Feng Z P
Department of Physics, Tianjin University, Tianjin 300072, China.
Biopolymers. 2001 Apr 15;58(5):491-9. doi: 10.1002/1097-0282(20010415)58:5<491::AID-BIP1024>3.0.CO;2-I.
A new representation of protein sequence is devoted in this paper, in which each protein can be represented by a 20-dimensional (20D) vector of unit length. Inspired by the principle of superposition of state in quantum mechanics, the squares of the 20 components of the vector correspond to the amino acid composition. Using the new representation of the primary sequence and Bayes Discriminant Algorithm, the subcellular location of prokaryotic proteins was predicted. The overall predictive accuracy in the jackknife test can be 3% higher than the result of using amino acid composition directly for the database of sequence identity is less than 90%, but 5% higher when sequence identity is less than 80%. The higher predictive accuracy indicates that the current measure of extracting the information from the primary sequence is efficient. Since the subcellular location restricting a protein's possible function, the present method should also be a useful measure for the systematic analysis of genome data. The program used in this paper is available on request.

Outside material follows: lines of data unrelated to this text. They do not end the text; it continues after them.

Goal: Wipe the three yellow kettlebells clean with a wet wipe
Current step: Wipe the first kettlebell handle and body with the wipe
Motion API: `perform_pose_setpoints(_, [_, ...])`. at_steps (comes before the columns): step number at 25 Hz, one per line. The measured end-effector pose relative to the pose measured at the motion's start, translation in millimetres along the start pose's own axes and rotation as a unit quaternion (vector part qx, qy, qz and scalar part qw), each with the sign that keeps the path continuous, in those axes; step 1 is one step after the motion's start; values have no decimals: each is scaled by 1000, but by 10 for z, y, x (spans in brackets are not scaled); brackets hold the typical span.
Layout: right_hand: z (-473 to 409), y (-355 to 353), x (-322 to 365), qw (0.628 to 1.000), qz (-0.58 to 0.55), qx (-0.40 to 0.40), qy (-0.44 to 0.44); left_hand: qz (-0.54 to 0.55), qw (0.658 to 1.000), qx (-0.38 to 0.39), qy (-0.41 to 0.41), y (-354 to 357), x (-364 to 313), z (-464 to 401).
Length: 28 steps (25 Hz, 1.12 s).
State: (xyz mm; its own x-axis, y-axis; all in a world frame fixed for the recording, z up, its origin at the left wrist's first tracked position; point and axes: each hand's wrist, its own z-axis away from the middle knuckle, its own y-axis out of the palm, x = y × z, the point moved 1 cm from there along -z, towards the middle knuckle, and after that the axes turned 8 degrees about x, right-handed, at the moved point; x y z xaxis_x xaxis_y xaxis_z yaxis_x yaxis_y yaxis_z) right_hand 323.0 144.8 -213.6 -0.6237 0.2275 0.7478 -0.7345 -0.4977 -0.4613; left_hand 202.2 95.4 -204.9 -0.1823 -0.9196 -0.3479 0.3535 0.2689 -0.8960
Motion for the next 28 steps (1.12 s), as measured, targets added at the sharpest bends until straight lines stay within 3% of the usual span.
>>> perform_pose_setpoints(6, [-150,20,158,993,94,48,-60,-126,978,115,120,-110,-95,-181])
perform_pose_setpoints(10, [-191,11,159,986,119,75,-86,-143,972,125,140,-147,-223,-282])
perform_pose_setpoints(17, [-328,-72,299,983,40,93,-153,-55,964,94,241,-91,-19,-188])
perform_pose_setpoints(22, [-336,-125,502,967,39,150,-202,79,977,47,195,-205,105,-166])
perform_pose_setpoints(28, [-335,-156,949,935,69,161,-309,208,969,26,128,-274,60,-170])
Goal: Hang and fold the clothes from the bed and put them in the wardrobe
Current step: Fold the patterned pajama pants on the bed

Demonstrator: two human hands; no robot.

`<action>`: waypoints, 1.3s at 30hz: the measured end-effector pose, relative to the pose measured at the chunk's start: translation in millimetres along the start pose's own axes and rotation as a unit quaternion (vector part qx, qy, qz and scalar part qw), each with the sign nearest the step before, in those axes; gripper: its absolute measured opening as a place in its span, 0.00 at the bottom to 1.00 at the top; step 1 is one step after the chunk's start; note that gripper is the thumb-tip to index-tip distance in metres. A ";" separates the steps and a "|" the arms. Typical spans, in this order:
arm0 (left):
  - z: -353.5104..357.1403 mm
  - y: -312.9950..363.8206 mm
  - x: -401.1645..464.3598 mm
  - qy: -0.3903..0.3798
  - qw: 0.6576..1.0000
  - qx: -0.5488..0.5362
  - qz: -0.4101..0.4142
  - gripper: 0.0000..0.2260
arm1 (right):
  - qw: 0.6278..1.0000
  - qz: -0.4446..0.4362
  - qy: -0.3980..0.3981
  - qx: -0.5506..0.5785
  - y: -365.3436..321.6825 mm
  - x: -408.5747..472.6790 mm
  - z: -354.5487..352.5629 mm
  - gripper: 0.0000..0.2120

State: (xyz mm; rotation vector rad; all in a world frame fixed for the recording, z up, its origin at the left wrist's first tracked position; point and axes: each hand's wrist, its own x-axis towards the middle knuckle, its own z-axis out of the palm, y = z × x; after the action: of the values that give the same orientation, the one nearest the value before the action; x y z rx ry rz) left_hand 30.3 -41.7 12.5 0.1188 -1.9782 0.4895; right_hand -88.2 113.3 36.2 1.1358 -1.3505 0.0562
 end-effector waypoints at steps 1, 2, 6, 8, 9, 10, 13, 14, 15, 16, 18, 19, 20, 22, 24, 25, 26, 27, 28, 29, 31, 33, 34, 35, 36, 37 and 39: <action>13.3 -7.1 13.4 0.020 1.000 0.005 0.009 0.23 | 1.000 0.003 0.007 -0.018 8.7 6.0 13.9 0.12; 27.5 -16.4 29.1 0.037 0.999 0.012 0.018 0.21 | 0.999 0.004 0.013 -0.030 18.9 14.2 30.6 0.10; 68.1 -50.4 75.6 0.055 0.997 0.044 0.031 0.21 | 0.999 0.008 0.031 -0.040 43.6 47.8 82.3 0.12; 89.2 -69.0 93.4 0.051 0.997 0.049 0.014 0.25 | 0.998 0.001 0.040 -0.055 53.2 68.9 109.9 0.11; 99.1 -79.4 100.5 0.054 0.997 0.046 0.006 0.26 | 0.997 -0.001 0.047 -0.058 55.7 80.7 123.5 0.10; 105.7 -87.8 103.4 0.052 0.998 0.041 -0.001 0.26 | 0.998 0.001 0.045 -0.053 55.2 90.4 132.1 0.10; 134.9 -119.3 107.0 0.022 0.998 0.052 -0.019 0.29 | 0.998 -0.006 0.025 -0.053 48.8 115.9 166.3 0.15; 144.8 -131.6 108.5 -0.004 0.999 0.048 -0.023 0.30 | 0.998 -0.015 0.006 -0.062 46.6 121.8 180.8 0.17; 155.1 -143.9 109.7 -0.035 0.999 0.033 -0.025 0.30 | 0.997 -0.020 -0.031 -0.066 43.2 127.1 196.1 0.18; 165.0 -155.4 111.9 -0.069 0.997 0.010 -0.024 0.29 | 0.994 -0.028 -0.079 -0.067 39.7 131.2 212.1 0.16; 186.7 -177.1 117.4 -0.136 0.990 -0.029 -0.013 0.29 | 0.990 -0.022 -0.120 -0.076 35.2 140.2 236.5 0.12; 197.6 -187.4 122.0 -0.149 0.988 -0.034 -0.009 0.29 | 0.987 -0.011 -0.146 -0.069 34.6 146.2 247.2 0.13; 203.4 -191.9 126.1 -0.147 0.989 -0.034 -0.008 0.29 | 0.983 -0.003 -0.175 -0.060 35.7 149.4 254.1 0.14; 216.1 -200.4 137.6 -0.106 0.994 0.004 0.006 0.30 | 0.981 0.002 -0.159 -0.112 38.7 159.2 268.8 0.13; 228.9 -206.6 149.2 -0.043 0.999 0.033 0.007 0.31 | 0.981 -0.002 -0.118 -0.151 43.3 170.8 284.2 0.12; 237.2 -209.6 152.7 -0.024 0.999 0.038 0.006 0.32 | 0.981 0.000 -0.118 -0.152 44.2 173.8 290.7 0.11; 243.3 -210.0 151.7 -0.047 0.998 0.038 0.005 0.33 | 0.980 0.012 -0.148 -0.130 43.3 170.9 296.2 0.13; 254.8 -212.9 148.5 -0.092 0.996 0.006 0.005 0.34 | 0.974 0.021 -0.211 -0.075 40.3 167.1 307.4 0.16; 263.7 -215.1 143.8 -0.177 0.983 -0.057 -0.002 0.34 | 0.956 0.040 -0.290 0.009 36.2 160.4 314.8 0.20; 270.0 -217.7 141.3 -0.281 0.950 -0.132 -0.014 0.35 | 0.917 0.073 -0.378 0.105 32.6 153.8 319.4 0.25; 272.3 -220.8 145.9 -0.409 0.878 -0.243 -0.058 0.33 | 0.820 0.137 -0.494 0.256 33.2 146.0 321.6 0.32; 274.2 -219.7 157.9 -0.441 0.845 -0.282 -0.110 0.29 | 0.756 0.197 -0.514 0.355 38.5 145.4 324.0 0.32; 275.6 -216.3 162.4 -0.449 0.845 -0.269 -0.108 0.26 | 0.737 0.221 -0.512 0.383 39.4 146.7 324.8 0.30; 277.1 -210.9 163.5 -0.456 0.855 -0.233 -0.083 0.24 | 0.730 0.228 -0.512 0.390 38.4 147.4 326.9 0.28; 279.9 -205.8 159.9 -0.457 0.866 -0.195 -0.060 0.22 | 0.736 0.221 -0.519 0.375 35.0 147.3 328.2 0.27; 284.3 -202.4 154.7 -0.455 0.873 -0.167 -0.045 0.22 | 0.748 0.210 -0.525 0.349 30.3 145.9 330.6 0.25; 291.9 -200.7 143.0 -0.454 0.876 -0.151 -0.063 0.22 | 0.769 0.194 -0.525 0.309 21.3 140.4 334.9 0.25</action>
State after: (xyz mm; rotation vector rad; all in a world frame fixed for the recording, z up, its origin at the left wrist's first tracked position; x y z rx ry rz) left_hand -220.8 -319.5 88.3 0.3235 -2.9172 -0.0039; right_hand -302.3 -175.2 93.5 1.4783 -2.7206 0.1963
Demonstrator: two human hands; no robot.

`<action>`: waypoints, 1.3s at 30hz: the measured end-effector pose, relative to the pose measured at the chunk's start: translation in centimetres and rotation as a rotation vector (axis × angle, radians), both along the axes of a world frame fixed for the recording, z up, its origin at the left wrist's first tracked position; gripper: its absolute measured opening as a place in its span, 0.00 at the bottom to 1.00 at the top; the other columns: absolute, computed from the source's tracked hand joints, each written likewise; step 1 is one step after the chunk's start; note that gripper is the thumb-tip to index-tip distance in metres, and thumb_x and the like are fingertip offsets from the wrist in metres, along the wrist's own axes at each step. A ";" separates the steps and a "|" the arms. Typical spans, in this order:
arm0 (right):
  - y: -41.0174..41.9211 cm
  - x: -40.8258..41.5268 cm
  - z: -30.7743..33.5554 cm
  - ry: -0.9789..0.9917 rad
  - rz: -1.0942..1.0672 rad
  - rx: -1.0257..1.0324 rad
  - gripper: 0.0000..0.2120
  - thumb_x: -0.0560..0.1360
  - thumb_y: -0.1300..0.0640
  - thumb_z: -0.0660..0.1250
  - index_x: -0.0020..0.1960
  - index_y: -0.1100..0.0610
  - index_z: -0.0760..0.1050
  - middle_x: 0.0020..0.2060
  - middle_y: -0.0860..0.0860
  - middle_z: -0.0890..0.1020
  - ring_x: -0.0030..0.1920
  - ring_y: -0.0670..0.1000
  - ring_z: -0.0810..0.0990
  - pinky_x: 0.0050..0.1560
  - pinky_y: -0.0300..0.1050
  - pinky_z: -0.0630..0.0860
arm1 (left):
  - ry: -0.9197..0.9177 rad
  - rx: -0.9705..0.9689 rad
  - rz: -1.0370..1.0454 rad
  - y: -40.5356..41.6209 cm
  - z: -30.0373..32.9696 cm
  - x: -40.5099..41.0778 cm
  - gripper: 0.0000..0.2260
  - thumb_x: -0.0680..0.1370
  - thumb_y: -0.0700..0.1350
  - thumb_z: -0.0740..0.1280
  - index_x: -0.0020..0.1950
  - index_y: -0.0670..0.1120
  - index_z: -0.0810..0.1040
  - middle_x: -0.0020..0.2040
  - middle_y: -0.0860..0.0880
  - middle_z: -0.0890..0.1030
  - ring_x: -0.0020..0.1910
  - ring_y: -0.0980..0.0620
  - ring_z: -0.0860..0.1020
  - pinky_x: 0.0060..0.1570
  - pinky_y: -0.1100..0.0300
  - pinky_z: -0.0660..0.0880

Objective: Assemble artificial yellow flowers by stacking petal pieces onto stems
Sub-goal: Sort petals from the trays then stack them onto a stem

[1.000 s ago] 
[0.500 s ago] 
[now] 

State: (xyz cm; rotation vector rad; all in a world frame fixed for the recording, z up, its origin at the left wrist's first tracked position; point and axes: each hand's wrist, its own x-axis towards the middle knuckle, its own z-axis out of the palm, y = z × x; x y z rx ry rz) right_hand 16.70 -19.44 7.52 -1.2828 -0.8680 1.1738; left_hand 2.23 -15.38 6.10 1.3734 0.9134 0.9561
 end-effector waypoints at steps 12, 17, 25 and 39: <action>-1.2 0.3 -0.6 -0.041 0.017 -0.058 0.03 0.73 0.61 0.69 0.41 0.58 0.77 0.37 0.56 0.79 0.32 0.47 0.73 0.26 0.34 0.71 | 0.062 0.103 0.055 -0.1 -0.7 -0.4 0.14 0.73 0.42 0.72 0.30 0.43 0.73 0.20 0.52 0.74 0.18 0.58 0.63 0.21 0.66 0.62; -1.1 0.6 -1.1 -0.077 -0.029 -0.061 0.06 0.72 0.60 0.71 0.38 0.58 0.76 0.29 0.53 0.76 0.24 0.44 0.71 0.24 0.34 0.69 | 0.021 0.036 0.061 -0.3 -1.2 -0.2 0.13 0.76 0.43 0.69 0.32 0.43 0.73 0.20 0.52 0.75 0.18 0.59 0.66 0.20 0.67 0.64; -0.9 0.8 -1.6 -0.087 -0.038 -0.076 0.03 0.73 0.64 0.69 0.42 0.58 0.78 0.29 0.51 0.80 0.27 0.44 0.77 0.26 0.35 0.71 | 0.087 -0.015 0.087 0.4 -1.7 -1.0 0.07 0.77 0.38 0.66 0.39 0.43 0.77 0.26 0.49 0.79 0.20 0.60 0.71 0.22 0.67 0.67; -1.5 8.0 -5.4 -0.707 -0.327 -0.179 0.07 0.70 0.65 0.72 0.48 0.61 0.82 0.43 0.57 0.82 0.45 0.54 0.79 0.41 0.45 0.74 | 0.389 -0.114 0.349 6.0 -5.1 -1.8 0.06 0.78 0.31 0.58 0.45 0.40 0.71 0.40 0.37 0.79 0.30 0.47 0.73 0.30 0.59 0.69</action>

本文提出了一种蛋白质序列的新表示方法,其中每个蛋白质都可以由一个单位长度的20维(20D)向量表示。受量子力学中态叠加原理的启发,该向量的20个分量的平方对应于氨基酸组成。利用一级序列的新表示方法和贝叶斯判别算法,对原核生物蛋白质的亚细胞定位进行了预测。对于序列同一性小于90%的数据库,留一法检验中的总体预测准确率比直接使用氨基酸组成的结果高3%,而当序列同一性小于80%时,准确率高5%。较高的预测准确率表明当前从一级序列中提取信息的方法是有效的。由于亚细胞定位限制了蛋白质的可能功能,本方法也应是基因组数据分析的一种有用方法。本文使用的程序可根据要求提供。